A suite of automated sequence analyses reduces the number of candidate deleterious variants and reveals a difference between probands and unaffected siblings.

Research paper by Fangning F Gu, Anchi A Wu, M Grace MG Gordon, Lukas L Vlahos, Shane S Macnamara, Elizabeth E Burke, May C MC Malicdan, David R DR Adams, Cynthia J CJ Tifft, Camilo C Toro, William A WA Gahl, Thomas C TC Markello

Indexed on: 01 Feb '19Published on: 01 Feb '19Published in: Genetics in Medicine


Develop an automated exome analysis workflow that can produce a very small number of candidate variants yet still detect different numbers of deleterious variants between probands and unaffected siblings. Ninety-seven outbred nuclear families from the Undiagnosed Diseases Program/Network included single probands and the corresponding unaffected sibling(s). Single-nucleotide polymorphism (SNP) chip and exome analyses were performed on all, with proband and unaffected sibling considered independently as the target. The total burden of candidate genetic variants was summed for probands and siblings over all considered disease models.
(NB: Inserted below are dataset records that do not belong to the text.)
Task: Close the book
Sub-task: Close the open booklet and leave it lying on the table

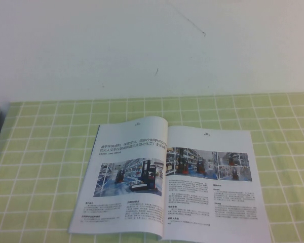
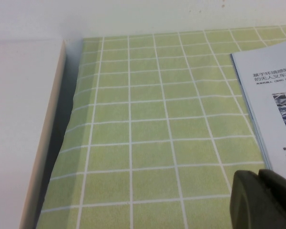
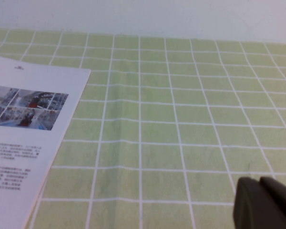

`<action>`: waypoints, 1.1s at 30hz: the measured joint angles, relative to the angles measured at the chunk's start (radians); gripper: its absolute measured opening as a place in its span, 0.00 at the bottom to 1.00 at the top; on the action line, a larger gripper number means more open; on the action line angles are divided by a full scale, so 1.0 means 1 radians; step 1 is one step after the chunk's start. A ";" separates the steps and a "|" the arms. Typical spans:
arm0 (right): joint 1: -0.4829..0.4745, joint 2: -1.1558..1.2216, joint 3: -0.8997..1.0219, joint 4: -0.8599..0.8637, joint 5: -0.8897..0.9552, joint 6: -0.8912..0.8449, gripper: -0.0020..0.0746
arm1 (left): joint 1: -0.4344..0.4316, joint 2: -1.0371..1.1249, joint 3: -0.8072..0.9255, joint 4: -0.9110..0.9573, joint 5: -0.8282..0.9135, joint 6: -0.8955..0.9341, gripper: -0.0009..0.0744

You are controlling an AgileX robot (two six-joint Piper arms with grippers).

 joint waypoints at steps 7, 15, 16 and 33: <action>0.000 0.000 0.000 -0.004 0.000 0.002 0.02 | 0.000 0.000 0.004 -0.011 -0.020 0.000 0.01; 0.000 0.000 0.007 -0.091 -0.076 -0.005 0.02 | 0.000 0.000 0.012 -0.011 -0.168 0.000 0.01; 0.000 0.000 0.009 -0.093 -0.115 -0.007 0.02 | 0.000 0.000 0.012 -0.011 -0.197 0.000 0.01; 0.000 0.000 0.009 0.014 -0.988 0.077 0.02 | 0.000 0.000 0.012 -0.011 -0.753 0.000 0.01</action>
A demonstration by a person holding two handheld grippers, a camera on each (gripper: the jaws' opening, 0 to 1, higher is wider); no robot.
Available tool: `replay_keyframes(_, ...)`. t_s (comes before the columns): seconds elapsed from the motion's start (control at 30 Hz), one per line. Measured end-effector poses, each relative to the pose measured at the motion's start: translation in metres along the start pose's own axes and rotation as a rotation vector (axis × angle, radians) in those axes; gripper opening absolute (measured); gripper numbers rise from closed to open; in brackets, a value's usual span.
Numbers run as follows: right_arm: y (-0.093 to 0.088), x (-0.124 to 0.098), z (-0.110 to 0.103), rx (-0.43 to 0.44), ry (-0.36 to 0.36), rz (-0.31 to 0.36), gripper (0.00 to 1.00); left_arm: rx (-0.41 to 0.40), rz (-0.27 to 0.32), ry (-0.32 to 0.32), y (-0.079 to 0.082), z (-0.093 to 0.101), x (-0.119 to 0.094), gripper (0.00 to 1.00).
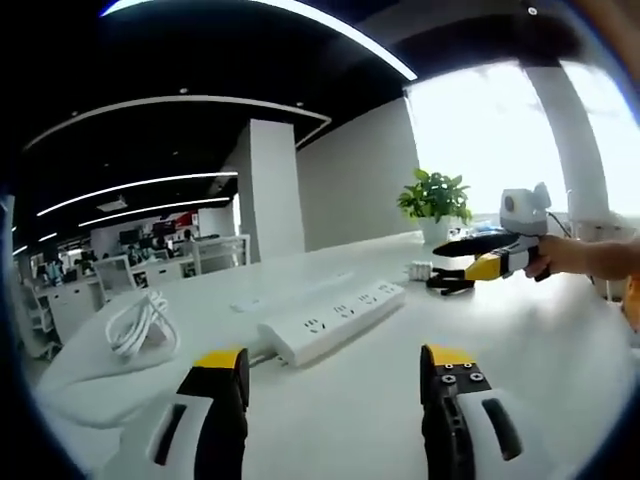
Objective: Straighten the power strip on the desk, plug the charger into it
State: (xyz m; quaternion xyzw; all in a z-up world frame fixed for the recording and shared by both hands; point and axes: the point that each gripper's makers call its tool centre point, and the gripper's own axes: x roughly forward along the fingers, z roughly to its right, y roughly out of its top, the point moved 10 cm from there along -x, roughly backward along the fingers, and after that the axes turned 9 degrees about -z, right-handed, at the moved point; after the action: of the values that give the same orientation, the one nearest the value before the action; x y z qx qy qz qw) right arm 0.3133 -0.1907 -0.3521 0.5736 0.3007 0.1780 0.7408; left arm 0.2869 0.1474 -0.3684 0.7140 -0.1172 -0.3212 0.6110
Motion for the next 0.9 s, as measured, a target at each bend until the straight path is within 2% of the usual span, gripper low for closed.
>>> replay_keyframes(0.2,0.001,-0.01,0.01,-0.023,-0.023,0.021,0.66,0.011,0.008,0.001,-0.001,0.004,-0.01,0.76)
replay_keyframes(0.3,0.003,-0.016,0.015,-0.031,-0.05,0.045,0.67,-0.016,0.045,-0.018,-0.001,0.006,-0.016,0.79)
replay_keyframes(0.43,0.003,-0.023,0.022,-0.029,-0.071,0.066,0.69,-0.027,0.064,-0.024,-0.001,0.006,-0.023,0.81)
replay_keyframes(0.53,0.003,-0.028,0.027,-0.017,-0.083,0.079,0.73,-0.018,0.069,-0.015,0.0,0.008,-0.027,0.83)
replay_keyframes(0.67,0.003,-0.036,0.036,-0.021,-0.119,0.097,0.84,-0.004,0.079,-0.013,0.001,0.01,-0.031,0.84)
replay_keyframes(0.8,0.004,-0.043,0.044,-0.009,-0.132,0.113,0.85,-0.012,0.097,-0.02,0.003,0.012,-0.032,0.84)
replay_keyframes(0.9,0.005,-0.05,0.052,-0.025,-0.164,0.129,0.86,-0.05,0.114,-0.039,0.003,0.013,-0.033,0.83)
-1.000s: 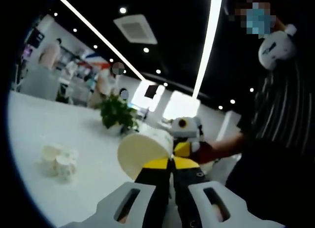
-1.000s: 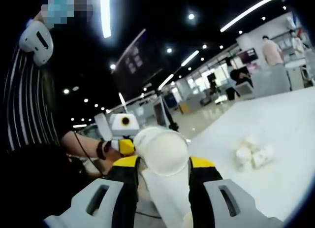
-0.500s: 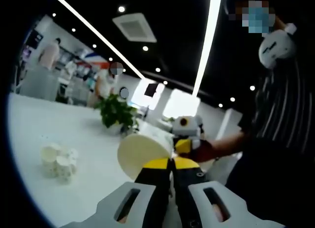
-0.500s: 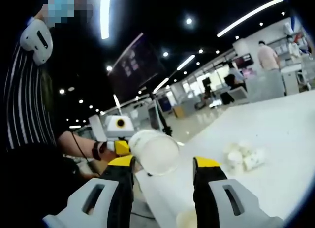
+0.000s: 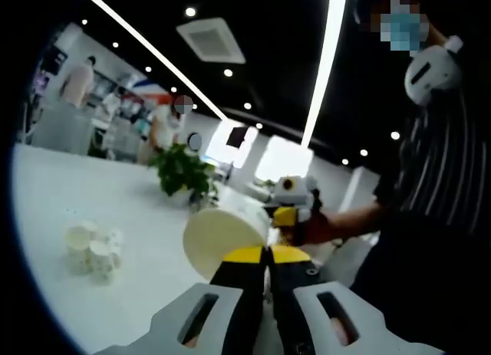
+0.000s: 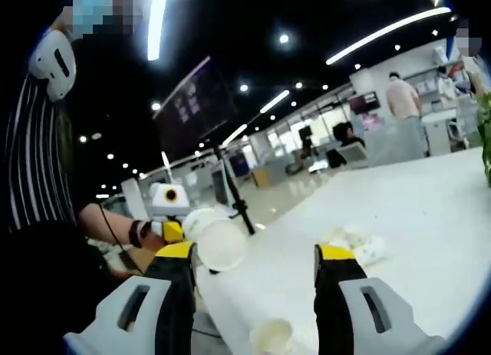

Exome analysis workflow include automated programs for ethnicity-matched genotype calling, salvage pathway for Mendelian inconsistency, compound heterozygous recessive detection, BAM file regional curation, population frequency filtering, pedigree-aware BAM file noise evaluation, and exon deletion filtration. This workflow relied heavily on BAM file analysis. A greater average pathogenic variant number was found compared with unaffected siblings. This was significant (p < 0.05) when using published recommended thresholds, and implies that causal variants are retained in many probands' lists. Using Mendelian and non-Mendelian models, this agnostic exome analysis shows a difference between a small group of probands and their unaffected siblings. This workflow produces candidate lists small enough to pursue with laboratory validation.